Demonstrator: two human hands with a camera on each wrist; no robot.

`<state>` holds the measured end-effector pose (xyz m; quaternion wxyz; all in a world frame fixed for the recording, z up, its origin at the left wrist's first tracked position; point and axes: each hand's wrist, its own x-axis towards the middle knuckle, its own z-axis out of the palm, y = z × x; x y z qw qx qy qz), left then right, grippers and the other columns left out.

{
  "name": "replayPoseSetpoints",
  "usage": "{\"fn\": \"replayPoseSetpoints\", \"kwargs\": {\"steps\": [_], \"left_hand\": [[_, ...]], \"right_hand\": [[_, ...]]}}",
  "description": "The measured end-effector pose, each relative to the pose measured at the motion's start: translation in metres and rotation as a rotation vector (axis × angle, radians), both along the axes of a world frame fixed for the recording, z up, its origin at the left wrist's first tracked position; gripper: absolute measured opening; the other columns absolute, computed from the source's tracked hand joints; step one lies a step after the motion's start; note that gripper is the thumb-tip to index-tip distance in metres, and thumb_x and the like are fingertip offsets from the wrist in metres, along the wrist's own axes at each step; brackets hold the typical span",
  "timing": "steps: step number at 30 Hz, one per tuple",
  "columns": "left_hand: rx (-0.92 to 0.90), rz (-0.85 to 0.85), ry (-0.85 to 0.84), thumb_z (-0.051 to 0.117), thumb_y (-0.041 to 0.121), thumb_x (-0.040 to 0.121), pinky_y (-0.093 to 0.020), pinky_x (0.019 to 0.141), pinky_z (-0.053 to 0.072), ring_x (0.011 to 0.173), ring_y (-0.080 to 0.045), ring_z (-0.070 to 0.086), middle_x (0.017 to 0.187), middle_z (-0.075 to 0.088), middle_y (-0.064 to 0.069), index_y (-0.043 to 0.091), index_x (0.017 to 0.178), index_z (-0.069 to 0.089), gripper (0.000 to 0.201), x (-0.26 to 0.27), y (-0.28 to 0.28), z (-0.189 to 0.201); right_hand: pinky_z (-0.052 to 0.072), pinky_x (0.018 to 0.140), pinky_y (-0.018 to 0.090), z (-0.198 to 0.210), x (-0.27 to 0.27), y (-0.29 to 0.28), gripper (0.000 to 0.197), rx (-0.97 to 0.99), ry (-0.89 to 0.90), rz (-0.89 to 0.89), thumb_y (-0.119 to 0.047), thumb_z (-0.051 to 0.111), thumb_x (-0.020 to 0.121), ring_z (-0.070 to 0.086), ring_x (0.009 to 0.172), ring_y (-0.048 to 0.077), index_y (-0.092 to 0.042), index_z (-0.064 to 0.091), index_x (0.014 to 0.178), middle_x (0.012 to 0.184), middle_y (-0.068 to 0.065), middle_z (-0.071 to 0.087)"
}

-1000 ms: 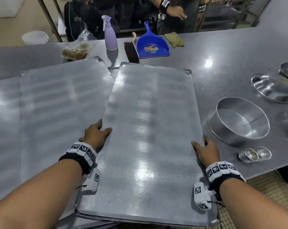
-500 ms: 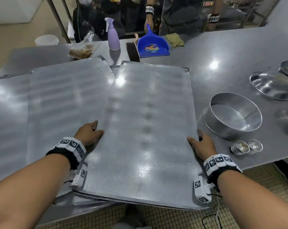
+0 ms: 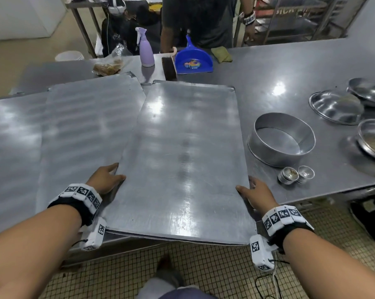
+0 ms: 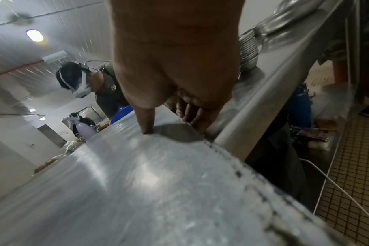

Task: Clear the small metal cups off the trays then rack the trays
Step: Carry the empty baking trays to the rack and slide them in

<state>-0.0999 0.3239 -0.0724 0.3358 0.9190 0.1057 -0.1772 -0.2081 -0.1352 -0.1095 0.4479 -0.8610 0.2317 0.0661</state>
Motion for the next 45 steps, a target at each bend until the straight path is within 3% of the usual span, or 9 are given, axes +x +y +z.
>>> {"fn": "replayPoseSetpoints", "kwargs": {"steps": [6,14,18,23,27,33,38,42,45], "left_hand": [[-0.023,0.055,0.006,0.082,0.018,0.084,-0.032,0.106,0.036,0.134,-0.031,0.051,0.145,0.055,-0.017,0.012,0.147,0.050,0.071,-0.027,0.001,0.008],[-0.013,0.031,0.037,0.084,0.018,0.081,-0.033,0.088,0.048,0.096,-0.026,0.063,0.106,0.065,-0.007,0.014,0.143,0.052,0.070,-0.058,0.015,0.024],[-0.026,0.049,0.034,0.086,0.015,0.079,-0.032,0.076,0.047,0.088,-0.023,0.062,0.100,0.065,-0.005,0.014,0.129,0.055,0.059,-0.079,0.019,0.021],[-0.101,0.096,0.067,0.087,0.012,0.076,-0.034,0.075,0.051,0.091,-0.025,0.065,0.108,0.068,-0.008,0.018,0.116,0.057,0.051,-0.100,0.028,0.014],[-0.124,0.107,0.085,0.087,0.009,0.076,-0.030,0.062,0.049,0.076,-0.016,0.065,0.098,0.070,-0.006,0.014,0.118,0.057,0.052,-0.114,0.028,0.009],[-0.031,0.047,0.056,0.087,0.018,0.076,-0.041,0.102,0.051,0.111,-0.022,0.067,0.124,0.070,-0.005,0.017,0.122,0.064,0.052,-0.135,0.019,0.007],[0.025,0.091,-0.028,0.080,0.027,0.086,-0.029,0.080,0.050,0.125,-0.031,0.057,0.143,0.057,-0.006,0.013,0.144,0.052,0.066,-0.153,0.009,0.006],[-0.127,0.232,-0.087,0.086,0.029,0.079,-0.046,0.107,0.047,0.126,-0.024,0.057,0.142,0.058,-0.001,0.018,0.143,0.054,0.072,-0.163,0.015,-0.012],[-0.317,0.361,-0.073,0.092,0.027,0.069,-0.051,0.104,0.051,0.112,-0.025,0.067,0.126,0.069,-0.005,0.018,0.125,0.066,0.063,-0.170,0.018,-0.024]], "right_hand": [[0.052,0.098,0.042,0.002,-0.007,-0.013,0.038,0.014,0.013,0.043,-0.034,0.076,0.081,0.068,0.103,0.021,-0.029,0.066,0.117,0.109,-0.007,0.074],[0.041,0.096,0.029,0.025,-0.002,-0.007,0.045,-0.018,0.032,0.162,-0.023,0.072,0.090,0.059,0.117,0.024,-0.017,0.058,0.132,0.113,-0.007,0.059],[0.045,0.089,0.028,0.023,0.003,-0.012,0.030,-0.026,0.076,0.291,-0.018,0.071,0.090,0.063,0.097,0.021,-0.023,0.058,0.117,0.106,-0.001,0.066],[0.052,0.098,0.046,0.013,0.002,-0.018,0.034,-0.008,0.111,0.338,-0.027,0.076,0.083,0.070,0.100,0.026,-0.030,0.063,0.115,0.097,-0.005,0.073],[0.047,0.104,0.044,-0.001,0.002,-0.022,0.066,-0.062,0.148,0.388,-0.046,0.075,0.077,0.062,0.118,0.029,-0.025,0.055,0.136,0.128,0.005,0.067],[0.035,0.110,0.038,0.004,-0.006,-0.025,0.067,-0.181,0.145,0.468,-0.035,0.070,0.091,0.045,0.137,0.026,-0.021,0.042,0.150,0.149,0.001,0.049],[0.034,0.111,0.040,0.005,-0.014,-0.026,0.061,-0.156,0.107,0.491,-0.034,0.064,0.095,0.046,0.137,0.024,-0.026,0.038,0.150,0.147,-0.003,0.050],[0.041,0.106,0.044,-0.003,-0.029,-0.025,0.051,-0.177,0.084,0.481,-0.044,0.058,0.096,0.055,0.127,0.025,-0.024,0.047,0.141,0.140,-0.002,0.058],[0.042,0.102,0.039,-0.001,-0.034,-0.027,0.053,-0.165,0.064,0.427,-0.045,0.062,0.094,0.057,0.123,0.025,-0.019,0.052,0.139,0.136,0.001,0.061]]}}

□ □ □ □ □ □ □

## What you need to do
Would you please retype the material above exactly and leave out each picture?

## Written response
Demonstrator: two human hands with a camera on each wrist; no robot.

`<state>` holds the measured end-effector pose (xyz m; quaternion wxyz; all in a world frame fixed for the recording, z up, its origin at the left wrist's first tracked position; point and axes: each hand's wrist, its own x-axis towards the middle knuckle, its own z-axis out of the palm, y = z × x; x y z qw qx qy qz), left then right, grippers and the other columns left out.

{
  "name": "replayPoseSetpoints",
  "usage": "{\"fn\": \"replayPoseSetpoints\", \"kwargs\": {\"steps\": [_], \"left_hand\": [[_, ...]], \"right_hand\": [[_, ...]]}}",
  "description": "The measured end-effector pose, each relative to the pose measured at the motion's start: translation in metres and rotation as a rotation vector (axis × angle, radians), both along the axes of a world frame fixed for the recording, z up, its origin at the left wrist's first tracked position; gripper: absolute measured opening; the other columns absolute, computed from the source's tracked hand joints; step one lies a step after the motion's start; note that gripper is the thumb-tip to index-tip distance in metres, and thumb_x and the like are fingertip offsets from the wrist in metres, along the wrist's own axes at each step; brackets hold the typical span",
  "timing": "steps: step number at 30 Hz, one per tuple",
  "columns": "left_hand: rx (-0.92 to 0.90), rz (-0.85 to 0.85), ry (-0.85 to 0.84), thumb_z (-0.051 to 0.117), thumb_y (-0.041 to 0.121), thumb_x (-0.040 to 0.121), pinky_y (-0.093 to 0.020), pinky_x (0.019 to 0.141), pinky_z (-0.053 to 0.072), ring_x (0.011 to 0.173), ring_y (-0.080 to 0.045), ring_z (-0.070 to 0.086), middle_x (0.017 to 0.187), middle_z (-0.075 to 0.088), middle_y (-0.064 to 0.069), index_y (-0.043 to 0.091), index_x (0.017 to 0.178), index_z (-0.069 to 0.089), gripper (0.000 to 0.201), x (-0.26 to 0.27), y (-0.28 to 0.28), z (-0.189 to 0.201); right_hand: pinky_z (-0.052 to 0.072), pinky_x (0.018 to 0.140), pinky_y (-0.018 to 0.090), z (-0.198 to 0.210), x (-0.27 to 0.27), y (-0.29 to 0.28), gripper (0.000 to 0.197), rx (-0.97 to 0.99), ry (-0.89 to 0.90), rz (-0.89 to 0.89), thumb_y (-0.119 to 0.047), thumb_z (-0.051 to 0.111), thumb_x (-0.020 to 0.121), ring_z (-0.070 to 0.086), ring_x (0.009 to 0.172), ring_y (-0.048 to 0.077), index_y (-0.092 to 0.042), index_z (-0.064 to 0.091), index_x (0.014 to 0.178), middle_x (0.012 to 0.184), middle_y (-0.068 to 0.065), middle_z (-0.071 to 0.087)"
}

-1000 ms: 
-500 ms: 
+0 ms: 
+0 ms: 

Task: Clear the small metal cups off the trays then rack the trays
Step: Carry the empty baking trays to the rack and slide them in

<state>-0.0999 0.3239 -0.0724 0.3358 0.9190 0.1057 -0.1772 -0.2081 -0.1352 -0.1095 0.4479 -0.8610 0.2317 0.0661</state>
Motion for the next 45 steps, a target at each bend until the straight path is within 3% of the usual span, or 9 are given, axes +x +y +z.
>>> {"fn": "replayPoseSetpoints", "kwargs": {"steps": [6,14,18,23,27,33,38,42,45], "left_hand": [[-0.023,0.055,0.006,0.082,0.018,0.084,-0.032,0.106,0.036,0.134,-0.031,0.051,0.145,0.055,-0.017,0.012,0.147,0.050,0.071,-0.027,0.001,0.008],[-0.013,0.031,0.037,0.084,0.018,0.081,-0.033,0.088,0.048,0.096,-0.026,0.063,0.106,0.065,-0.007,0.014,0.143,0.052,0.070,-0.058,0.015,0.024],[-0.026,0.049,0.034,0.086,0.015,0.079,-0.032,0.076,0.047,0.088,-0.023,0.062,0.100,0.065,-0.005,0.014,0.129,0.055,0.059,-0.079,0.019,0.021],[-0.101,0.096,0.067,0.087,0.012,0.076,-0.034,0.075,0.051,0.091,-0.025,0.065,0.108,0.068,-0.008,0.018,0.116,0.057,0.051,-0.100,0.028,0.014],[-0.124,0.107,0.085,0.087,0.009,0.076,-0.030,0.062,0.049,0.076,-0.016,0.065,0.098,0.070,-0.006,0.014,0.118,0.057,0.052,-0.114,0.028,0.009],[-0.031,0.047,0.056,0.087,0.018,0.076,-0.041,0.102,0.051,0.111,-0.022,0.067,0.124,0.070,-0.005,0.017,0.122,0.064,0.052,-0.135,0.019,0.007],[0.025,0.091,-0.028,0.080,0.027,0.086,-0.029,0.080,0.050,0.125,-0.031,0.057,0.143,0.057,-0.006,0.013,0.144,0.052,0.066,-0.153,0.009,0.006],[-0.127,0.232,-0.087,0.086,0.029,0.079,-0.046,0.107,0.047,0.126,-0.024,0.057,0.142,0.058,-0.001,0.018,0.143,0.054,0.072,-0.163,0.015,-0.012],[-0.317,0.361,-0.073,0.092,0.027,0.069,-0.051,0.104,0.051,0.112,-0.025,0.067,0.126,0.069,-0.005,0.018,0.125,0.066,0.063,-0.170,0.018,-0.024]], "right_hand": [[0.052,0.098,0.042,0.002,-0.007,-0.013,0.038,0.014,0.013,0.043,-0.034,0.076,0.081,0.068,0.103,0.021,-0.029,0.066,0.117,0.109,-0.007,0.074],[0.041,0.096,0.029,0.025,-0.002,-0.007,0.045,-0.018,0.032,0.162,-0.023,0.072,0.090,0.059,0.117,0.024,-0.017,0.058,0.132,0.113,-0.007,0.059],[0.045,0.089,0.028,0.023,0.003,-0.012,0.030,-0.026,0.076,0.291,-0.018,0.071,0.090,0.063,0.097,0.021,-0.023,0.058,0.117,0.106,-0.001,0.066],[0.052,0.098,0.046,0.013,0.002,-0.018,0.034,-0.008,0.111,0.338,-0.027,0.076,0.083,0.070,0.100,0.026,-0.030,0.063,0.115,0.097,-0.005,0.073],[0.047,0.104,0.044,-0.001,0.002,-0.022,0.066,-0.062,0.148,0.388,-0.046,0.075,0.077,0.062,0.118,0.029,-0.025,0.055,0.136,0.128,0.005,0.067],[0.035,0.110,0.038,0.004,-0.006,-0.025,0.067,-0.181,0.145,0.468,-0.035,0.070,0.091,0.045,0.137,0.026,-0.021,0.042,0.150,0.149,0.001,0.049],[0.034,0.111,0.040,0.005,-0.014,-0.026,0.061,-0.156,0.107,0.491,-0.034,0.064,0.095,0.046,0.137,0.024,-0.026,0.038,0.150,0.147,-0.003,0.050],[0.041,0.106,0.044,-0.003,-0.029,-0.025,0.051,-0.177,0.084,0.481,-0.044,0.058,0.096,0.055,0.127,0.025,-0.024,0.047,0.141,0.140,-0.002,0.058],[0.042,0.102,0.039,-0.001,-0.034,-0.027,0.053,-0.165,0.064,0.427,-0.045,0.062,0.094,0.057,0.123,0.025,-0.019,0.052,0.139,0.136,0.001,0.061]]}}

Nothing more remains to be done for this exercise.